Il est 9H04. Je ressors sans rien dire et sans avoir rien commandé. Je cours un peu car il a disparu de mon champ de vision et la rue propose plusieurs bifurcations.
_ Il est là, à gauche, au milieu de la traverse du boulevard extérieur déserte et jalonnée d’escalier. Le quartier est sympa, des petits pavillons, des jardinets…Il se retourne, je feins l’arrêt et l’intérêt soudain pour l’architecture de la maison voisine. Merde, il m’a vu, m’a sûrement reconnu, je suis démasqué. J’attends encore un peu et lâche ma pause. Il n’est plus là, volatilisé ! Craignant qu’il ne m’attende au tournant pour certifier ses doutes à mon sujet, je fais demi tour et entame le tour du pâté de maison pour, peut être, l’épier pendant qu’il croit m’épier. Rien, toute les ruelles sont désertes, sauf ici, à l’entrée d’une impasse, un berger allemand me regarde.
9H11. Je continue mon quadrillage du quartier.

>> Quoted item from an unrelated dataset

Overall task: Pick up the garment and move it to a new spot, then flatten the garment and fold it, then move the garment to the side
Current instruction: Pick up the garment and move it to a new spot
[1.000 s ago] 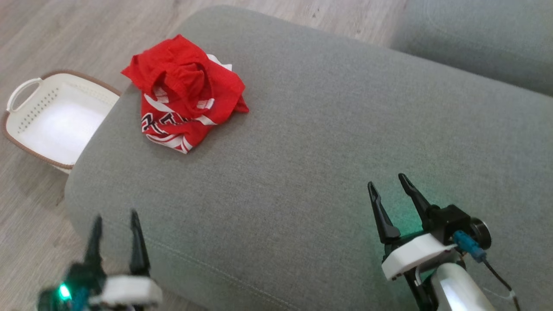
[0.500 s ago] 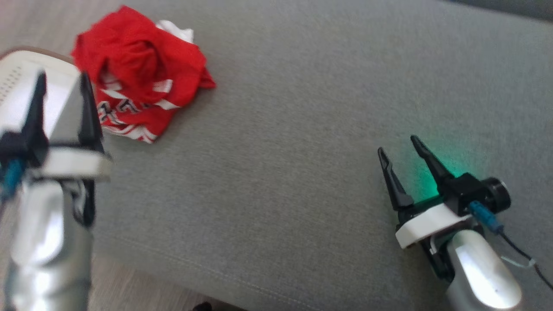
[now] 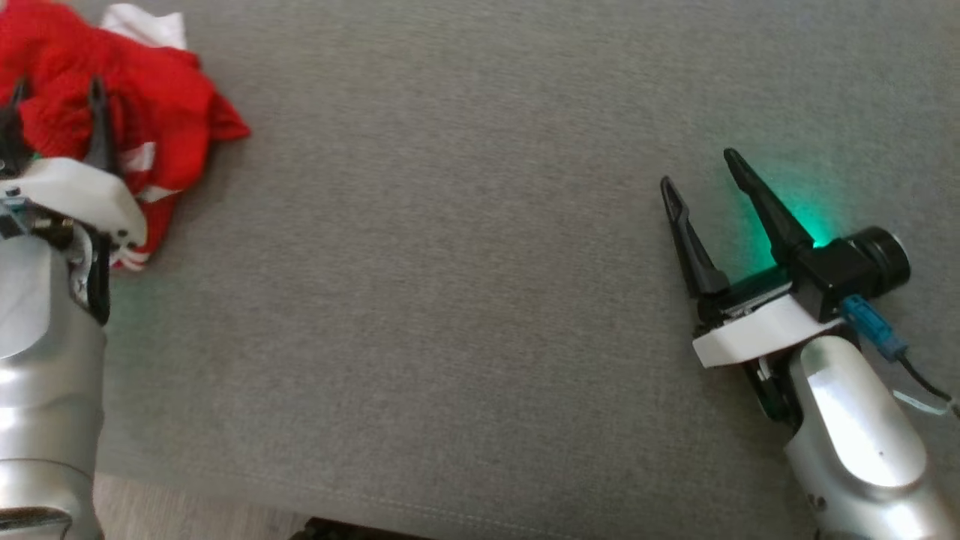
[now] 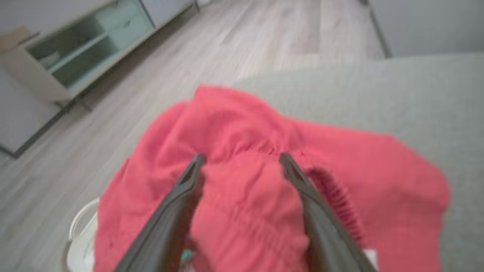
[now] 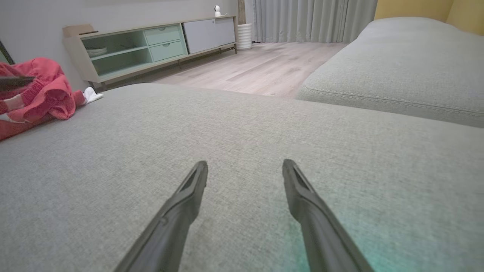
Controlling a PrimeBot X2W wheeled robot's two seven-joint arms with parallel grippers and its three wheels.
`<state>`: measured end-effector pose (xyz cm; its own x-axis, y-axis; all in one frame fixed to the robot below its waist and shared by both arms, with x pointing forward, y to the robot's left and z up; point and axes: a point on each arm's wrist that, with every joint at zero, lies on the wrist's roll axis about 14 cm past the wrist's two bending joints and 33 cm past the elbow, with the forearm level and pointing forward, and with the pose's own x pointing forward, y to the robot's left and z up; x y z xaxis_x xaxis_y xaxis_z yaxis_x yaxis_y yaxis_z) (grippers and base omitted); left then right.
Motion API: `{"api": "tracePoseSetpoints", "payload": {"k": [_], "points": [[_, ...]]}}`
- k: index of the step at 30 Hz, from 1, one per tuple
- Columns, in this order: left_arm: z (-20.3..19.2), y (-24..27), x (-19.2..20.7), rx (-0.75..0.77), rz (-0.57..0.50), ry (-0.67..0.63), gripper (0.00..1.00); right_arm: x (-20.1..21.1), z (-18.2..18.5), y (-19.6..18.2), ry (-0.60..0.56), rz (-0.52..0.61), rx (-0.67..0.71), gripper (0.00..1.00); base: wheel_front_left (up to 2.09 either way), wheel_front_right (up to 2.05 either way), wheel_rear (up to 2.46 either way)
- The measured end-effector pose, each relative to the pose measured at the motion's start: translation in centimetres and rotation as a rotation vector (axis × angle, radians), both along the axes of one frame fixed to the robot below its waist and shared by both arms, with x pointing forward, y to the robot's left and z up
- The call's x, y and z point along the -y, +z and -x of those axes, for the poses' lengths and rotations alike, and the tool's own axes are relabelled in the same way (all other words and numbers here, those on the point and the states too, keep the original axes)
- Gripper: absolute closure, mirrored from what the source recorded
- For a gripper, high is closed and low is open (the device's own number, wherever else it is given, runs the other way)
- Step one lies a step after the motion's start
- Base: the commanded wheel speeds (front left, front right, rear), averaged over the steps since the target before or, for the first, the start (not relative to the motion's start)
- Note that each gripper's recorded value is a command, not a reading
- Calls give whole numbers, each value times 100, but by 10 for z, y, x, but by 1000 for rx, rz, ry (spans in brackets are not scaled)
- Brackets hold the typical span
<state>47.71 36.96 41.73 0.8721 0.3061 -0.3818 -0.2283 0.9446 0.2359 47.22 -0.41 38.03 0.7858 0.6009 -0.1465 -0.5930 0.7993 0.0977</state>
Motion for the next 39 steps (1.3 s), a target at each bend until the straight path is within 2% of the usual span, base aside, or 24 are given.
{"api": "tracePoseSetpoints", "payload": {"k": [6, 7, 8, 10, 12, 17, 21, 24, 27, 32, 36, 39], "points": [[12, -38, -7, -131, -1, 83, 0, 9, -5, -3, -27, -6, -2, 0, 0, 0, 0], [11, -38, -7, -130, -2, 84, 76, 10, -5, -3, -28, -8, 0, 0, 0, 0, 0], [9, -36, -7, -119, -6, 85, 100, 10, -5, -2, -28, -8, 2, 0, 0, 0, 0], [7, -32, -8, -99, -13, 84, 100, 10, -5, -2, -28, -8, 3, 0, 0, 0, 0], [-4, -6, -7, 21, -72, 50, 100, 12, -5, 1, -38, -11, 0, 0, 0, 0, 0], [-33, 65, 11, 240, -140, -51, 100, 17, 2, 7, -60, 3, -10, 0, 0, 0, 0], [-57, 136, 52, 435, -176, -203, 100, 23, 21, 8, -86, 2, -45, 0, 0, 0, 0], [-65, 177, 94, 567, -159, -312, 100, 29, 31, 15, -115, -3, -49, 0, 0, 0, 0], [-70, 207, 151, 678, -103, -440, 100, 40, 35, 27, -154, -12, -31, 0, 0, 0, 0], [-63, 230, 257, 793, 90, -647, 100, 68, 47, 38, -239, -8, -16, 0, 0, 0, 0], [-41, 213, 337, 757, 240, -810, 100, 92, 62, 41, -314, -2, -24, 0, 0, 0, 0], [-25, 193, 374, 700, 325, -888, 100, 108, 71, 43, -358, 9, -24, 0, 0, 0, 0]]}}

Tout à coup, il est là, nous sommes nez à nez, yeux dans les yeux, une seconde. Il est un mètre derrière son portail et semblait attendre que quelque chose se passe. Je suis tellement surpris que mon cœur a bondi. J’ai perdu, j’ai gagné, je ne sais plus. Je ne pas dis bonjour, pardon ou merci, rien, je continue.
9H15. Me suivra-t-il à son tour ? Je refais notre parcours deux heures plus tard pour prendre quelques photos. J’ai son nom : Mr Gaillard, 47 allée des tilleuls, Cité Chutes Lavie.